**TASK DESCRIPTION**.
Throughout the listing below, show every line in which "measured" occurs.

**DATA EXCERPT**.
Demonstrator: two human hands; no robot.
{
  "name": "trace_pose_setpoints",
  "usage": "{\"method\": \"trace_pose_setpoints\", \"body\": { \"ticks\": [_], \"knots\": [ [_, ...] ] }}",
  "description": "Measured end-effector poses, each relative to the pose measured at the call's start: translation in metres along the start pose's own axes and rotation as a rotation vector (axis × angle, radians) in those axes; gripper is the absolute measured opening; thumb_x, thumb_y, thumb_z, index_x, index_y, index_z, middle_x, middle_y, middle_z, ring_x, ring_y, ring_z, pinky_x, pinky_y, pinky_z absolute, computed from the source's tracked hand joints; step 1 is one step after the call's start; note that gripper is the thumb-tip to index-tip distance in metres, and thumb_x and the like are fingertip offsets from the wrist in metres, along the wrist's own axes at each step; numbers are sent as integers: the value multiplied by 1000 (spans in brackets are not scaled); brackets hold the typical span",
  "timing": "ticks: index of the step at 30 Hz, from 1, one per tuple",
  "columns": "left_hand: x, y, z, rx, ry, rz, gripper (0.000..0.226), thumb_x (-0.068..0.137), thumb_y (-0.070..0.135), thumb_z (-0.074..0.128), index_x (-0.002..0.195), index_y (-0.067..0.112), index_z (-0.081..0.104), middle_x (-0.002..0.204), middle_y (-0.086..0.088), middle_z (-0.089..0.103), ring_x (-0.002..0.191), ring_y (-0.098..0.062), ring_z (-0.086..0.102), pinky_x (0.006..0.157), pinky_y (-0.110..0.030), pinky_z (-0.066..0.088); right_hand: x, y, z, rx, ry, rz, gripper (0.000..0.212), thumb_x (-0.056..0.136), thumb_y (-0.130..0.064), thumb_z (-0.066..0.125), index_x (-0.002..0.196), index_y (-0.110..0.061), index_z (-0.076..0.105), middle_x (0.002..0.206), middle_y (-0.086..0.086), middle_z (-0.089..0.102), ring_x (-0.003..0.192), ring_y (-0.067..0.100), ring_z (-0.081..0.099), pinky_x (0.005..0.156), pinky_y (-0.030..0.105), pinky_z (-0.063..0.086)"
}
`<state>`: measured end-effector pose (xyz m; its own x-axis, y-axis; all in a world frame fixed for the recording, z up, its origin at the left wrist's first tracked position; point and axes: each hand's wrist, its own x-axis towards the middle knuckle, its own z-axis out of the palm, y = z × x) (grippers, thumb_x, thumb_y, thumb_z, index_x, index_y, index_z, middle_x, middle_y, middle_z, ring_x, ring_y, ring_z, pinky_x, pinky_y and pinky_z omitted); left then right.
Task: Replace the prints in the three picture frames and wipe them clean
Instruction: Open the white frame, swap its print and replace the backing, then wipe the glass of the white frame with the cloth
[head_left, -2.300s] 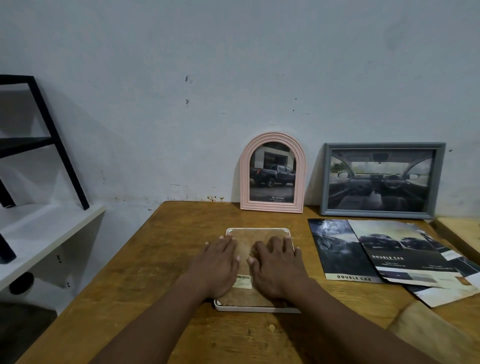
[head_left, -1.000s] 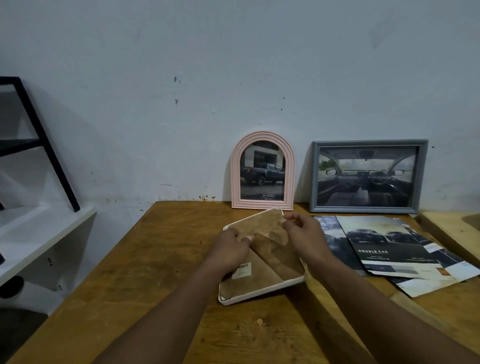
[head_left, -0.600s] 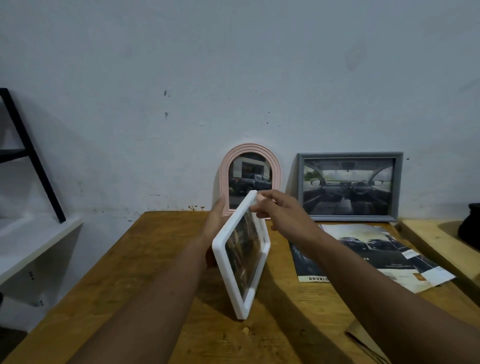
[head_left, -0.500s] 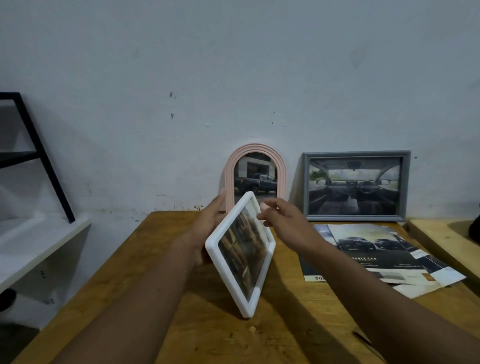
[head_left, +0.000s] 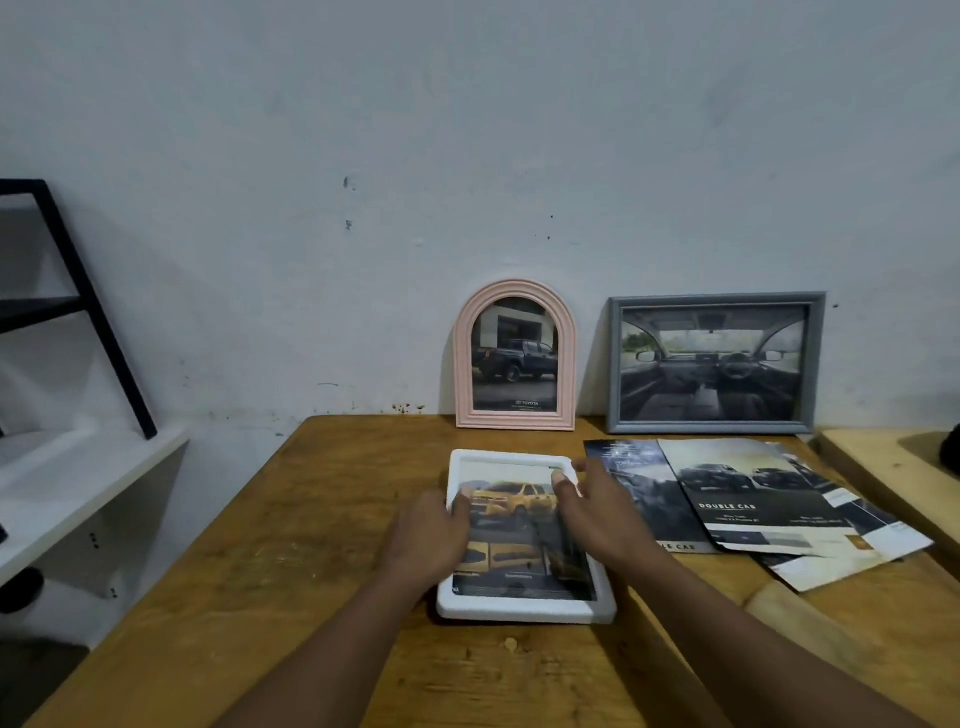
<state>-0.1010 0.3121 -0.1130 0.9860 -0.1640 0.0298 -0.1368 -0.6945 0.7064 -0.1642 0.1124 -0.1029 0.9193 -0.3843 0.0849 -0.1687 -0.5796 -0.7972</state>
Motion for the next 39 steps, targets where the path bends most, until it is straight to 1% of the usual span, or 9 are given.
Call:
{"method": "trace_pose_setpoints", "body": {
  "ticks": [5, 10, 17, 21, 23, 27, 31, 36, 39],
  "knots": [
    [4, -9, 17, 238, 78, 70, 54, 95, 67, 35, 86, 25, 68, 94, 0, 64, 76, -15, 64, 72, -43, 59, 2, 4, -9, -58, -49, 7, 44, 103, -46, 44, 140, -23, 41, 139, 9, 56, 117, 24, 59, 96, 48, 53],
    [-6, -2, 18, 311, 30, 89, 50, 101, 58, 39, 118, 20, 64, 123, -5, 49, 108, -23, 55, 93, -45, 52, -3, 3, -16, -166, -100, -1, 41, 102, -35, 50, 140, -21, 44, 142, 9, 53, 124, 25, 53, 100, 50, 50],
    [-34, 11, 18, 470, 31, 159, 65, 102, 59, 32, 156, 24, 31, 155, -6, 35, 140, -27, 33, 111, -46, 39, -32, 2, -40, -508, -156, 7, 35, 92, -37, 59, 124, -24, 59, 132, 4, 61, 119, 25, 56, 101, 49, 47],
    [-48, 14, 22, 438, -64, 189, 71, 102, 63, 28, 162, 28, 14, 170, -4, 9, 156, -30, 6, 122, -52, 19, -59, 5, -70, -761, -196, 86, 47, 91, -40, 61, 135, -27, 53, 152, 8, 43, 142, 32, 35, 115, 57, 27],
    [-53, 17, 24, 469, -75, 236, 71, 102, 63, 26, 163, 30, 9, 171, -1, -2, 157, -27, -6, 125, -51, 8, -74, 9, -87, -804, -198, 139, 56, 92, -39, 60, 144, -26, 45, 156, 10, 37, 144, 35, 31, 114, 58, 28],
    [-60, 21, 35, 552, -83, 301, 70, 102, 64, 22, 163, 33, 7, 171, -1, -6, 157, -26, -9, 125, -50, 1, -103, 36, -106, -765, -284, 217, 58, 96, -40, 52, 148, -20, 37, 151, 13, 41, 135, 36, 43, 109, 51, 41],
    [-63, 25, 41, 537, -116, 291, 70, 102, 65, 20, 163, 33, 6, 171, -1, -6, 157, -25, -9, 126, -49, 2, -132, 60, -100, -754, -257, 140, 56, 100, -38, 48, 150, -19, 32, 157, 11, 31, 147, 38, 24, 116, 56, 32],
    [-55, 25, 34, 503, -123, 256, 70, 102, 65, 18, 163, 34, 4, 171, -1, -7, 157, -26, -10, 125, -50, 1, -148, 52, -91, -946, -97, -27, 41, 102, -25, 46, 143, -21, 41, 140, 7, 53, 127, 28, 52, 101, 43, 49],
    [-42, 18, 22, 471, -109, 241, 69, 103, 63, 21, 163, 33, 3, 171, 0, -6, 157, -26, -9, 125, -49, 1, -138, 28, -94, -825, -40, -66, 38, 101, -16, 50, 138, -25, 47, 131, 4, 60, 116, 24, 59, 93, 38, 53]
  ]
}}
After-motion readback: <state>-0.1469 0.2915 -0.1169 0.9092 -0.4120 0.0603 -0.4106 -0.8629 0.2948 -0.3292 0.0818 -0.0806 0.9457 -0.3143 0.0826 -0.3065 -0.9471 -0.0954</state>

**REPLY TO THE TASK**.
  "description": "Measured end-effector poses, each relative to the pose measured at the call's start: translation in metres along the start pose's own axes and rotation as a rotation vector (axis × angle, radians) in those axes; gripper is the absolute measured opening; thumb_x, thumb_y, thumb_z, index_x, index_y, index_z, middle_x, middle_y, middle_z, ring_x, ring_y, ring_z, pinky_x, pinky_y, pinky_z absolute, computed from the source's tracked hand joints; step 1 is one step after the call's start; note that gripper is the thumb-tip to index-tip distance in metres, and thumb_x and the like are fingertip offsets from the wrist in metres, along the wrist's own axes at each step; numbers are sent as integers: the value multiplied by 1000 (spans in brackets are not scaled); brackets hold the typical span",
`<state>`: measured end-effector pose (xyz m; its own x-axis, y-axis; all in a world frame fixed for the recording, z up, its origin at the left wrist's first tracked position; point and axes: each hand's wrist, its own x-axis towards the middle knuckle, its own z-axis out of the palm, y = z × x) (grippers, thumb_x, thumb_y, thumb_z, index_x, index_y, index_z, middle_x, middle_y, middle_z, ring_x, ring_y, ring_z, pinky_x, pinky_y and pinky_z omitted); left then right.

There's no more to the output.